Covariant return type

Jarrett Billingsley kb3ctd2 at yahoo.com
Thu Mar 22 07:33:21 PDT 2007


"Aarti_pl" <aarti at interia.pl> wrote in message 
news:ettjqu$14jb$1 at digitalmars.com...
> Hello!
>
> Shouldn't code below work?:
>
> //-------------------------------------------
>
> abstract class Storage {
>     Storage get() {
>         return this;
>     }
> }
>
> class SpecificStorage : Storage {
>     void print() {}
> }
>
> void main() {
>     SpecificStorage s = (new SpecificStorage).get();
>     s.print;
> }
>
> //-------------------------------------------
>
> Unfortunately currently you have to add overridden implementation of get() 
> in SpecificStorage, like below (what is a little bit tedious work):
>
>     SpecificStorage get() {
>         return this;
>     }
>
>
> But my intuition about that would be that "this" pointer from method get 
> from Storage class will point to "SpecificStorage" when there is 
> instantiated SpecificStorage.
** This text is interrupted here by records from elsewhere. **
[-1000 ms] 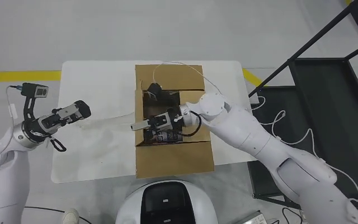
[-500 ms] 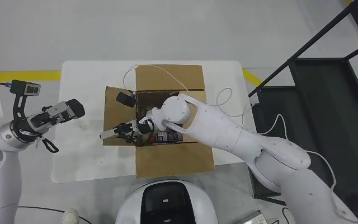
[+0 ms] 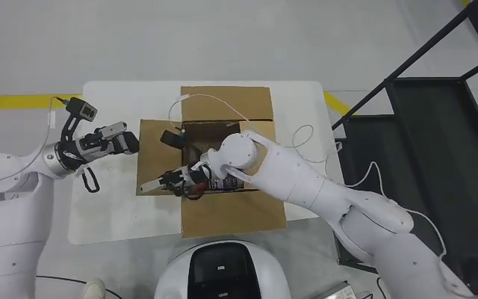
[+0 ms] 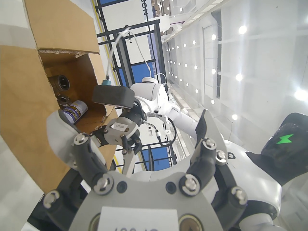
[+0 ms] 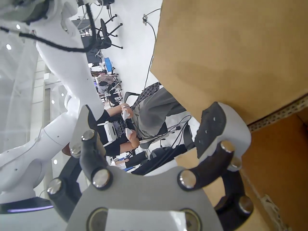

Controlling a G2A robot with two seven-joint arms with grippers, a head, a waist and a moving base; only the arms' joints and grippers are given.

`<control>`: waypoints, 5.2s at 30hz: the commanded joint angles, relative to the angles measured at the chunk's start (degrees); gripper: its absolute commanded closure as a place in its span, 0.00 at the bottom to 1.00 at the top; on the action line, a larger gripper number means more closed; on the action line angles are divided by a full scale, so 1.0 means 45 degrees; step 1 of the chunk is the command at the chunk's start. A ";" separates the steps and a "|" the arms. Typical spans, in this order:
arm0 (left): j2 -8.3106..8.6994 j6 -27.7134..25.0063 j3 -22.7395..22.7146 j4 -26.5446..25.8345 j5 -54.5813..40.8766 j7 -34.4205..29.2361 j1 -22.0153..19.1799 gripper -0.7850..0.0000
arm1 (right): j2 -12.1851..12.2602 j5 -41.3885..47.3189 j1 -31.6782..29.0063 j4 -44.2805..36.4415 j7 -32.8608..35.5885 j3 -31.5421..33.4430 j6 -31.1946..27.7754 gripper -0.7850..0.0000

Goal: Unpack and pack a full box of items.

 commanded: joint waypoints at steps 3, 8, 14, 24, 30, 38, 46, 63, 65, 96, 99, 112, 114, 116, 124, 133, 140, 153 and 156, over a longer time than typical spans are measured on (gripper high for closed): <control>-0.0074 -0.0108 0.0724 0.0674 0.0493 0.0352 -0.0504 0.00 | 0.0680 -0.0122 -0.0963 -0.0950 0.0730 0.1142 -0.0825 0.00; -0.0089 -0.0321 0.1141 0.1217 0.1161 0.0664 -0.0815 0.00 | 0.1771 -0.0327 -0.2741 -0.2296 0.1117 0.3501 -0.1704 0.00; 0.0023 -0.0720 0.1308 0.1472 0.3457 0.1934 -0.0794 0.00 | 0.2997 -0.0842 -0.5558 -0.4868 0.1234 0.7055 -0.1829 0.00; 0.0091 -0.0921 0.2419 -0.0162 0.8152 0.4077 -0.0164 0.00 | 0.3790 -0.1063 -0.8634 -0.7134 0.1134 1.0392 -0.1766 0.00; 0.0092 -0.0190 0.2405 -0.0814 0.8503 0.4958 0.0008 0.00 | 0.3892 -0.1100 -0.9137 -0.7382 0.1189 1.0779 -0.1776 0.00; 0.0457 -0.0659 -0.0253 -0.2549 0.6456 0.5249 0.1409 0.00 | 0.3972 -0.1254 -0.9299 -0.7708 0.1259 1.1021 -0.1835 0.00; 0.0637 -0.0917 -0.1166 -0.5201 0.2996 0.2691 0.2382 0.00 | 0.4035 -0.0849 -0.9568 -0.7553 0.1293 1.1377 -0.2285 0.00; 0.0233 0.1920 0.3703 -0.3154 0.9902 0.4932 -0.0125 0.00 | 0.4123 -0.0726 -0.9832 -0.7003 0.1120 1.1669 -0.2530 0.00; 0.0183 0.2187 0.4046 -0.2989 1.0051 0.4701 -0.0278 0.00 | 0.4125 -0.0933 -0.9744 -0.6979 0.1049 1.1607 -0.2444 0.00; -0.0123 0.2832 0.4445 -0.4657 0.5699 0.3586 -0.1264 0.00 | 0.4408 -0.1138 -1.0601 -0.7429 0.1413 1.2615 -0.1901 0.00; -0.0445 0.3164 0.5764 -0.3965 0.5754 0.4042 -0.2205 0.00 | 0.4500 -0.1048 -1.1072 -0.7596 0.1602 1.3169 -0.1880 0.00; -0.1545 0.3101 0.8715 -0.1463 0.5370 0.5496 -0.4414 0.00 | 0.4601 -0.0520 -1.1795 -0.7727 0.1773 1.3863 -0.2152 0.00; -0.1545 0.3101 0.8715 -0.1463 0.5370 0.5496 -0.4414 0.00 | 0.4601 -0.0520 -1.1795 -0.7727 0.1773 1.3863 -0.2152 0.00; -0.1545 0.3101 0.8715 -0.1463 0.5370 0.5496 -0.4414 0.00 | 0.4601 -0.0520 -1.1795 -0.7727 0.1773 1.3863 -0.2152 0.00; -0.1531 0.3378 0.8558 -0.1860 0.5373 0.5802 -0.4206 0.00 | 0.4601 -0.0520 -1.1795 -0.7727 0.1773 1.3863 -0.2152 0.00; -0.2440 0.4058 1.0091 -0.0025 0.3664 0.6432 -0.4944 0.00 | 0.4601 -0.0520 -1.1795 -0.7727 0.1773 1.3863 -0.2152 0.00; -0.3658 0.2834 1.1756 0.2855 0.3282 0.7907 -0.5825 0.00 | 0.4601 -0.0520 -1.1795 -0.7727 0.1773 1.3863 -0.2152 0.00; -0.5319 -0.0153 1.2425 0.6332 0.1894 0.8358 -0.6821 0.00 | 0.4569 -0.1376 -1.1400 -0.7977 0.1906 1.2688 -0.1505 0.00; -0.5434 -0.0795 1.2247 0.6462 0.1650 0.8022 -0.6862 0.00 | 0.4556 -0.1630 -1.1135 -0.7997 0.2015 1.2285 -0.1267 0.00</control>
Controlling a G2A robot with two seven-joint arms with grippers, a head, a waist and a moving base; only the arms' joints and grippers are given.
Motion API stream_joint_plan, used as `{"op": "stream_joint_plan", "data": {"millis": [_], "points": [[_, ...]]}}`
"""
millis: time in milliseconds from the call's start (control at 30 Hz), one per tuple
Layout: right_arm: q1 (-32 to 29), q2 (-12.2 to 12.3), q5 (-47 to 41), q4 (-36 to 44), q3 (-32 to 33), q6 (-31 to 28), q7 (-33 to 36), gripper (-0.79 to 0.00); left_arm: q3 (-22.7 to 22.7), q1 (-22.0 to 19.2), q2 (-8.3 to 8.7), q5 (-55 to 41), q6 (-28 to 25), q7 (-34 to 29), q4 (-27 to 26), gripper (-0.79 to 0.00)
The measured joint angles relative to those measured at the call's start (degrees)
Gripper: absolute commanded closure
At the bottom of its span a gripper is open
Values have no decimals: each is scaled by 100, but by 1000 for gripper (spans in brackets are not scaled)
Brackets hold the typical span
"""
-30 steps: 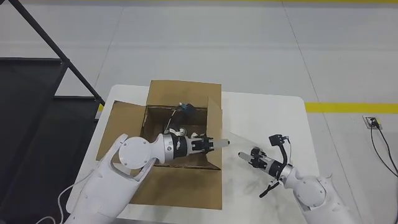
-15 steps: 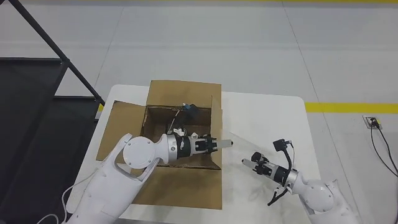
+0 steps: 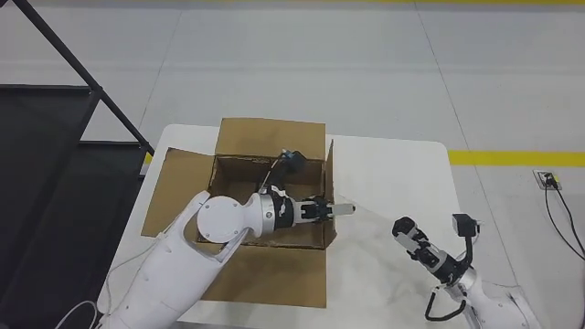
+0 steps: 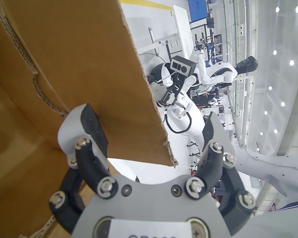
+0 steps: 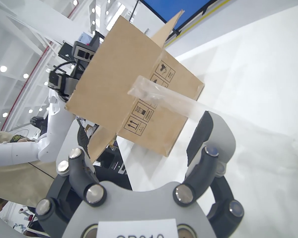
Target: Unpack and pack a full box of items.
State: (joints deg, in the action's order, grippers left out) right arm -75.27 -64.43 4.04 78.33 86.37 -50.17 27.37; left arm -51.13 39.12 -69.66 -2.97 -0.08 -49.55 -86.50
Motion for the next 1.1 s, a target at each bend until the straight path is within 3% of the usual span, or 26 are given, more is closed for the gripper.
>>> {"op": "stream_joint_plan", "data": {"millis": [533,1100], "points": [[-463,-7,210,148,298,-677,-1071,-785,787,-368,-326,242,55,270,545,-785],[-509,4,411,279,290,-637,-1202,-785,915,-385,-489,291,62,283,850,-785]]}}
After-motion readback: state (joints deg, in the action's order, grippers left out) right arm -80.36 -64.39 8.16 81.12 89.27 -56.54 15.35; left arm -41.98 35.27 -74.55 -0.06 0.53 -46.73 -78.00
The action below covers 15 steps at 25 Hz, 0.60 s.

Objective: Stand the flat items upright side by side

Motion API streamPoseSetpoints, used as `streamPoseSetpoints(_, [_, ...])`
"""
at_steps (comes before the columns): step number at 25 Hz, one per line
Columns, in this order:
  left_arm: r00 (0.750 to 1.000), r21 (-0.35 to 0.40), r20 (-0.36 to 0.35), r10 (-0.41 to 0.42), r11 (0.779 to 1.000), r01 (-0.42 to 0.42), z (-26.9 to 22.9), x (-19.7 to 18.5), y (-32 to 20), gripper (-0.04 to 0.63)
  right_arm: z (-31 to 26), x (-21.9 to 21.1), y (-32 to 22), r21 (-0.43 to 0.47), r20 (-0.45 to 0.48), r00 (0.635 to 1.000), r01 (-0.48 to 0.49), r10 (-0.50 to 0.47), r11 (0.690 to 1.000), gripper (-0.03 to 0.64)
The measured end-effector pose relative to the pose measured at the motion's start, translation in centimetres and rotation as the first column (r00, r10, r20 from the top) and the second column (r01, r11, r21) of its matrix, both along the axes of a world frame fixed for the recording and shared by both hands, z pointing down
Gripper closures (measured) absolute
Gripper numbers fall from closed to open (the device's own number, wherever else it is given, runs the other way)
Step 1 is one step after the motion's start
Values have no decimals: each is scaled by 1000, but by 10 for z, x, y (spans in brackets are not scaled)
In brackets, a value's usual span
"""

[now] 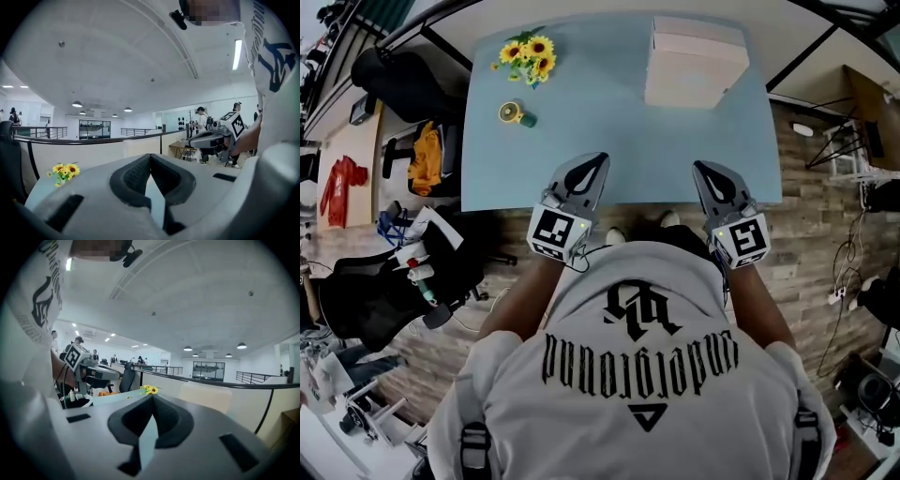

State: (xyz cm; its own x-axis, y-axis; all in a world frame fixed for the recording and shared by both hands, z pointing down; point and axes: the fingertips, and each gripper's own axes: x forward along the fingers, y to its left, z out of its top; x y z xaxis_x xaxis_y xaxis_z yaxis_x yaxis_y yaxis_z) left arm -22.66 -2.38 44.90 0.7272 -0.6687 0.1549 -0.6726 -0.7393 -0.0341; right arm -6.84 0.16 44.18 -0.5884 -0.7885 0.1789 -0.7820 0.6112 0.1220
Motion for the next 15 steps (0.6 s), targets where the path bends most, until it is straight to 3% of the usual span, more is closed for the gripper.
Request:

But it looks that in fact this points to 
> "Storage".

Sounds like it's behaving correctly to me.  When you call .get on a 
SpecificStorage, the only override of it is the one that returns a Storage 
in the base class, and you can't cast from Storage to SpecificStorage 
implicitly.  The language will not implicitly define covariantly returning 
versions of your methods for you; that's up to you.